For the majority of us, the credit crisis we are living through has come rather unexpectedly. And because it has been both a surprise to many and a traumatic experience to yet many more, we are all trying to contextualize it using past economic and historical periods. Unfortunately, this is a tricky exercise because it risks conflating the root causes and outcomes of the historical period with those of the present. But, we are going to still do it because the need to explain is so great (something I covered in The politics of economics in November).
For me, it is the Great Depression where I see the greatest lessons for us today, particularly given the parallels in complacency today and that witnessed in 1930 and 1931. So let me say a few words about where I think we are in this crisis and what this should mean to policy makers and citizens alike.

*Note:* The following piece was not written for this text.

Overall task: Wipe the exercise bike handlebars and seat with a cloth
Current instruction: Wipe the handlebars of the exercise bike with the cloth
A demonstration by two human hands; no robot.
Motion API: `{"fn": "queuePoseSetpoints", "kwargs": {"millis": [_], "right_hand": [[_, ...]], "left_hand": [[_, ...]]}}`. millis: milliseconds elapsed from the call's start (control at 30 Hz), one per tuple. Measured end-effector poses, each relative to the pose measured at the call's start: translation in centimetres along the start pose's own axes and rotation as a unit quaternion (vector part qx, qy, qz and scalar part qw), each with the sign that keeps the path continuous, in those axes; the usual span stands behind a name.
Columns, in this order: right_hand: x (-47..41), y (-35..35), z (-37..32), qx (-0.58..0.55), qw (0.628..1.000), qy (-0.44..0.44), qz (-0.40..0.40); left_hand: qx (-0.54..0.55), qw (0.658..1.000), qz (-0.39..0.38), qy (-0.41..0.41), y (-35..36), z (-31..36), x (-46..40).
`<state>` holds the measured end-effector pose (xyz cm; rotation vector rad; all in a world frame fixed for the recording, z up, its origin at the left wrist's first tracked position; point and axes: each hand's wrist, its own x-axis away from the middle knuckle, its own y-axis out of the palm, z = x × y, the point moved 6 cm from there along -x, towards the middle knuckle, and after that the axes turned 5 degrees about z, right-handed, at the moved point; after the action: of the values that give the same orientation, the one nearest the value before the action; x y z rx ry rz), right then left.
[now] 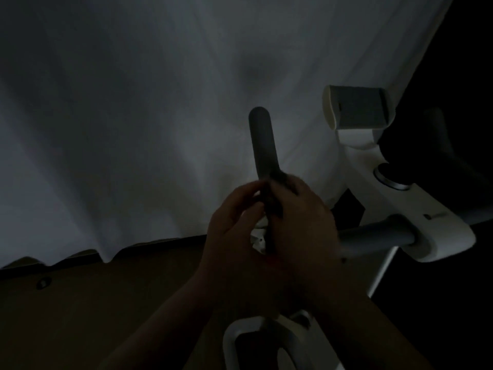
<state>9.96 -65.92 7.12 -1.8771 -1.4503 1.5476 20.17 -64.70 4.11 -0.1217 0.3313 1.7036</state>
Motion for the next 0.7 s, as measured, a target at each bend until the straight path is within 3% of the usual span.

When I first wrote about what was then an impending credit crisis in March 2008, I spoke of its roots being in the accumulation of high private sector debt burdens due to easy money. What has become clear since that time is the level of fraud that also occurred due to the lax regulatory environment. So, in many ways, the pre-conditions of this crisis were very similar to those that created the Great Depression (low interest rates, high private sector debt, globalization, large current account imbalances, speculative mania, a financialized economy, lax regulation, cronyism and fraud).
What we are now being told is that the response in this particular downturn has been very aggressive and all-encompassing across the globe. The result, we are told is that we are out of the woods economically.
But, is that really true? I would agree that we have averted the worst. However, I would argue that the global economy is still so fragile that complacency still risks a catastrophic outcome.